How many flights until justice is served?

From 30,000 feet above the Pacific Northwest, it's easy to let your mind wander over the landscape below. It's a place where we've been working for 20 years for a seemingly evasive justice.

Yesterday I traveled to Seattle to watch our attorneys argue in federal court, challenging the federal government's flawed sediment management plan for the lower Snake River.

Like most federal litigation on salmon, substance took a back seat to process as federal and industry  attorneys fought to get the case dismissed on issues of standing, mootness and whether the case is "justiciable."

While frustrating, it's not difficult to understand their focus on process as opposed to the actual merits of the case.  This is because they simply can't win on the merits.
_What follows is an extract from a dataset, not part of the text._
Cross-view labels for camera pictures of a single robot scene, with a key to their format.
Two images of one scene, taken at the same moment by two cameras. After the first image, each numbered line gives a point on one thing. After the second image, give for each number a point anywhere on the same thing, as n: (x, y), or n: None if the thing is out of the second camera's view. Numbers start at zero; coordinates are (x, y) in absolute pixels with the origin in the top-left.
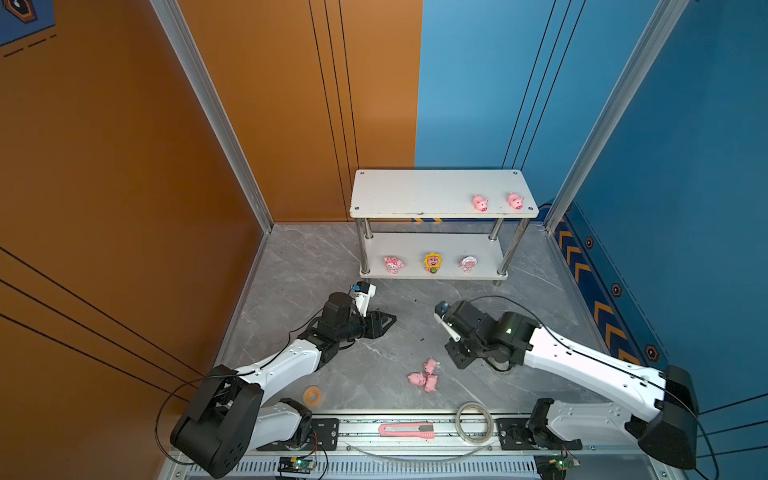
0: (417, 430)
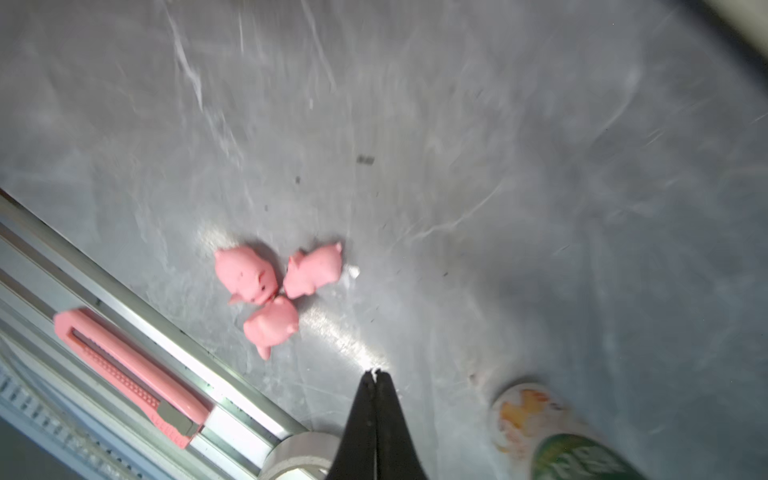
0: (142, 383)
The kinds of arguments they advance in a broken record of rhetoric day-in and day-out must stop at the courtroom doors, and they're left with nothing but technicalities to quibble over.

On the late night flight back to Boise, the darkness of the Cascades gave way to the scattered lights of the Yakima Valley, then the more populated Tri Cities area where the dark confluence of the Columbia and Snake rivers was apparent.

Looking down into the winter darkness left me wondering: “How many more flights until justice is actually served?”

In the meantime, the lower Snake River, which author Keith Petersen coined the “channel of death,” continues to rob Idahoans of their iconic heritage while the federal government and special interests continue evading the truth.